“Tehlike geçti ama gevşemeyelim...”

Sonunda “yaptırım haftası” olarak adlandırılabileceğimiz bir süreci geride bıraktık ve görüldüğü üzere korktuğumuz başımıza gelmedi.
Amerika Birleşik Devletleri‘nde kongreden büyük bir çoğunlukla geçen ve bu sebeple Amerikan Başkanının reddedemeyeceği yasa tasarısı oval ofise geldiğinde, “olabileceklerin en iyisi oldu” diyebilirim. Başkan Trump, 12 madde içerisinden mecburen seçmesi gereken beş maddeyi Türkiye’nin lehine bir tercih kullanarak gerçekleştirmiş gözüküyor.
Diğer taraftan Avrupa Birliği Liderler Zirvesinden de korkulduğu gibi bir sonuç çıkmadığı, aksine oldukça kontrollü bir ses tonu ve meseleyi marta kadar uzatan bir yaklaşımla geçiştirildiği görülüyor.
Açıklamaların önce tam olarak ne olduğu anlaşılamadığına ve dövizin yükselişe geçtiğine, ardından mesele anlaşılınca tekrar gevşediğine şahitlik ettik. Bu da bize gösteriyor ki piyasa kendi dinamiklerine bırakıldığı zaman sonunda dengeyi buluyor.
Şöyle bir hatırlayalım yakın geçmişi; Türkiye’nin aleyhinde ya da aleyhinde olduğu zannedilen her meselede kamudan döviz satışı geliyor, bankalara müdahale ediliyor, likidite sıkıştırılıyor sonra gevşetiliyor, açıkçası piyasa ekonomisi aleyhine ne varsa o yapılıyordu. Şimdiyse piyasanın açıklanan kararları anlaması ve kavraması bekleniyor, neticede arz talep dengesi doğrultusunda fiyatlar belirleniyor ve ortalık sakinleşıyor.
“Daha yapacak çok iş var”
Ancak kimse yanlış anlamasın, siyaseten ya da diplomatik olarak işlerin iyi gitmesi ekonominin tamamen iyi gitmesi anlamına gelmiyor. Her şeyden önce şunu hatırlatayım; döviz rezervlerimiz hala negatif, dış borcumuzun milli gelire oranı gelişmekte olan ülkeler arasında en yüksek seviyede, büyürken cari açık vermek gibi yapısal sorunumuz var, ülkede herkes kendini dolar ya da euroya göre pozisyonlıyor, tarım ve emtia piyasasında, piyasa ekonomisine aykırı karteller var, Monopol ya da Oligopol oluşumlar var, bu sebeple bir türlü düşmeyen enflasyon var.
Hal böyleyken Avrupa Birliği ya da Amerika’dan bize yaptırım gelmedi diye etrafın güllük gülistanlık olacağını kimse beklemesin.
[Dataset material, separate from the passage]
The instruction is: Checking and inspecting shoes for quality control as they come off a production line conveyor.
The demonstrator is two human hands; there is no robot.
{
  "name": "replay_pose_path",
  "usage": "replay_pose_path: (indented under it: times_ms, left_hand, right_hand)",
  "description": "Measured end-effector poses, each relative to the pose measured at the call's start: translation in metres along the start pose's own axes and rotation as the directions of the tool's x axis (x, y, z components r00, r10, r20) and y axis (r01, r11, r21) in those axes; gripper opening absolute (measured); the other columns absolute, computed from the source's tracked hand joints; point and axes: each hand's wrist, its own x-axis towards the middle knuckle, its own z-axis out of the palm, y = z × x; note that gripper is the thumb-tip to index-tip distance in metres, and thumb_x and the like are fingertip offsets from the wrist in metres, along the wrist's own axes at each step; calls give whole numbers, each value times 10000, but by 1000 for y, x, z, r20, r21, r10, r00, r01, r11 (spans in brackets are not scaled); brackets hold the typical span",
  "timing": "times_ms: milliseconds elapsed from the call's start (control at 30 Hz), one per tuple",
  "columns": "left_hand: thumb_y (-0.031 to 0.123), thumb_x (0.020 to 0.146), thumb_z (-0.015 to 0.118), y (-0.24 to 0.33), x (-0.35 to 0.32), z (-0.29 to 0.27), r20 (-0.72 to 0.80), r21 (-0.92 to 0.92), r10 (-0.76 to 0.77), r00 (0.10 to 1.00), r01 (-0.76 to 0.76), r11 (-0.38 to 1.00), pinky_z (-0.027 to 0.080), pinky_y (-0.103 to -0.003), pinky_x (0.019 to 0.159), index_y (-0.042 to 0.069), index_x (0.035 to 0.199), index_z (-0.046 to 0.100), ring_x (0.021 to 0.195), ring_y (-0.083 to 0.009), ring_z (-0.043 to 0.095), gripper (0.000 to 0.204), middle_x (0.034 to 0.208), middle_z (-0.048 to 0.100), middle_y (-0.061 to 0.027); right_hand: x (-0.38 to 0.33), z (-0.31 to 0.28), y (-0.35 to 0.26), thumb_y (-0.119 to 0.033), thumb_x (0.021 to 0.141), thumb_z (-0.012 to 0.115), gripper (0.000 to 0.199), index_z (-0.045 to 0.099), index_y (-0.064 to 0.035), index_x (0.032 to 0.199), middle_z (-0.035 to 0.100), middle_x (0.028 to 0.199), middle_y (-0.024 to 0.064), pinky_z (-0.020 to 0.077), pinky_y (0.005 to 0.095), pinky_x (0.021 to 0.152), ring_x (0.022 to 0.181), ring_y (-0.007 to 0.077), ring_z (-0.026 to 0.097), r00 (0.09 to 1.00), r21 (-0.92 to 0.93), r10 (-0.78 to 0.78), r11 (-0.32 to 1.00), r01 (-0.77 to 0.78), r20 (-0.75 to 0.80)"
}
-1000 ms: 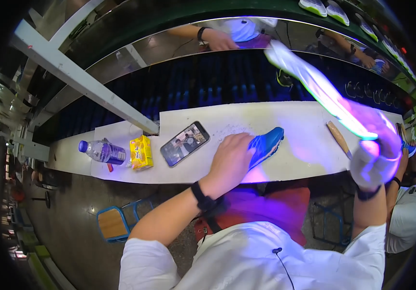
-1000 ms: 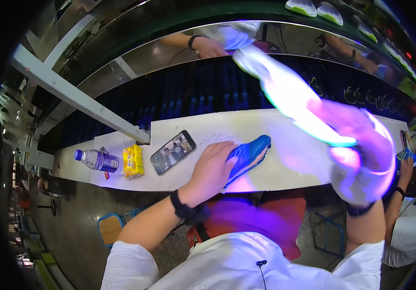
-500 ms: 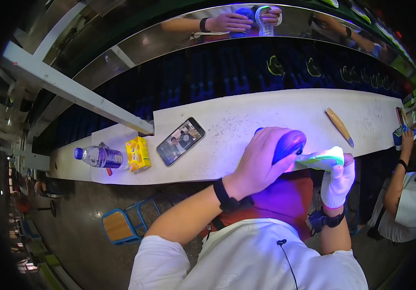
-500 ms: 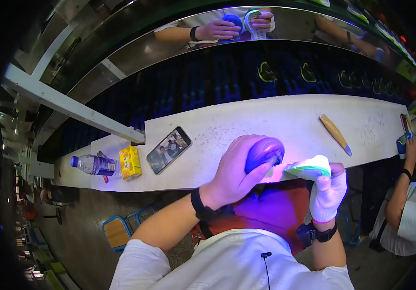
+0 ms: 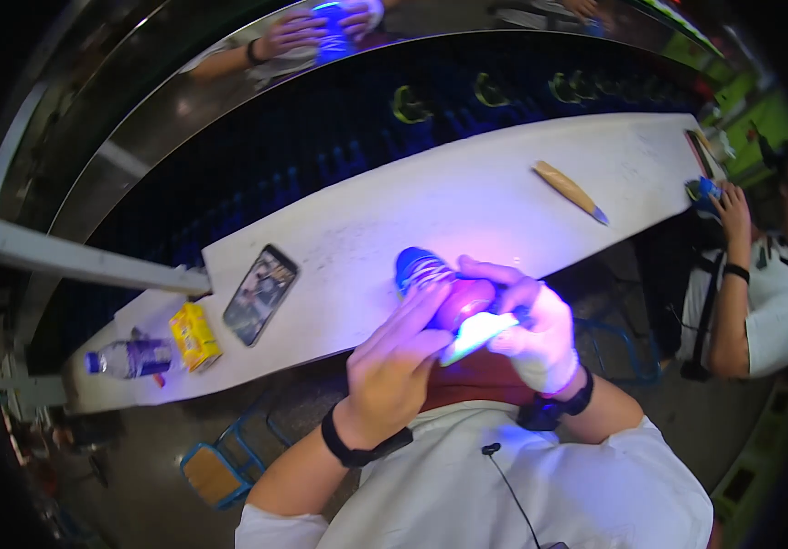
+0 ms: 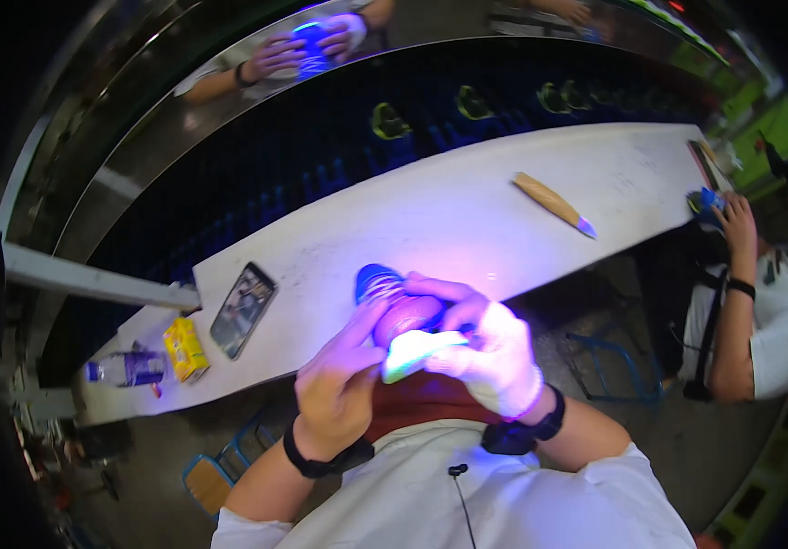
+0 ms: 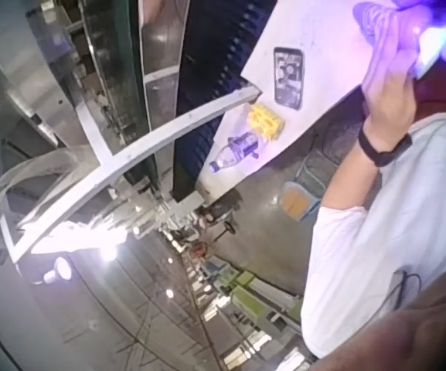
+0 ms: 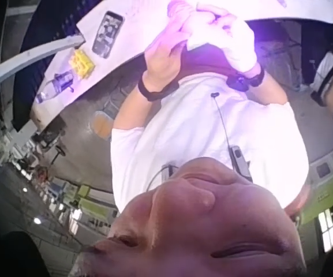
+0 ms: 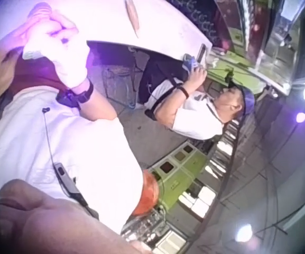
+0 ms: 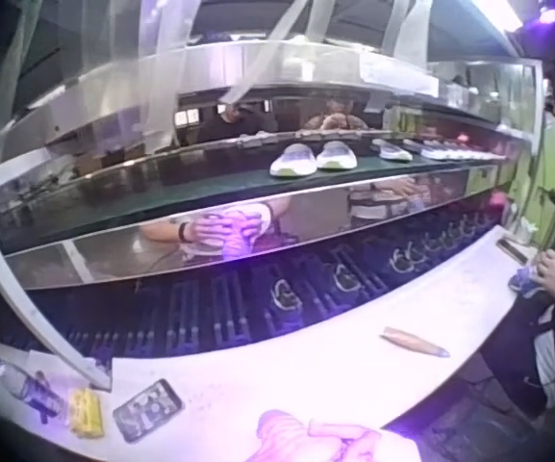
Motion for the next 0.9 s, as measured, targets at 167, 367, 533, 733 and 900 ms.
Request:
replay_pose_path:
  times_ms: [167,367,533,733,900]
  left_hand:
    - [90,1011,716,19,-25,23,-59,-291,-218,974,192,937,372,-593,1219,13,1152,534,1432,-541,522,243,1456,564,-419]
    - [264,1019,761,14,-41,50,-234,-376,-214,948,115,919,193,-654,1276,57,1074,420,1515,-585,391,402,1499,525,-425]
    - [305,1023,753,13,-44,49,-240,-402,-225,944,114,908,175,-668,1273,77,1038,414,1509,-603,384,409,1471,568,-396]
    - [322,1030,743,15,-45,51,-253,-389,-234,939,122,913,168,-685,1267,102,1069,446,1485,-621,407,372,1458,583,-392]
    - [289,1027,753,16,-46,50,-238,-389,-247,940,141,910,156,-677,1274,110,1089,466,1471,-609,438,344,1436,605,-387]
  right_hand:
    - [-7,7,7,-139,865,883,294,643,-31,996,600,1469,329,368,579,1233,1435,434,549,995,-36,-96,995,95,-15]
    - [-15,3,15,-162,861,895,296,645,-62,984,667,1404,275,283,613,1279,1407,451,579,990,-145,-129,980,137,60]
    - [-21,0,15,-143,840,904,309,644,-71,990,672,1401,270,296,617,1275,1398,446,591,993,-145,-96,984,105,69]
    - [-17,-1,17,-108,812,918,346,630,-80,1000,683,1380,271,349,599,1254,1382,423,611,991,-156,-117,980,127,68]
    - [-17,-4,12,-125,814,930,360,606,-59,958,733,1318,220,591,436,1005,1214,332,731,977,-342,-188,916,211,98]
Sadece kendi yaklaşım tarzlarımız sebebiyle yarattığımız yüzlerce sorunun arasında dışardan gelen iki olumsuz etkileşimdi. Kaldı ki bunlarla alakalı bizim de katkılarınız oldu.
Şimdi yapılacak iş belli; reform sözcüğünün içi doldurularak hareket edilmeli, adalet mutlaka tesis edilmeli, hukukun üstünlüğü için evrensel yaklaşımlarla hukuk metinleri hazırlanmalı, hak ve özgürlükler adına en yukardan en aşağıya örnek olunacak davranışlar gösterilmeli ve tabii ki eğitim seviyesi işaret edilen hedefe uygun şekilde yükseltilmeli.
Ortaya çıkan durum diplomatik bir zafer değildir, öyle sunulsa bile ekonomik problemlerin çözümü de değildir. Sakın ha rehavete düşüp yapmamız gerekenlerdi geciktirmeyelim veya unutturmayalım.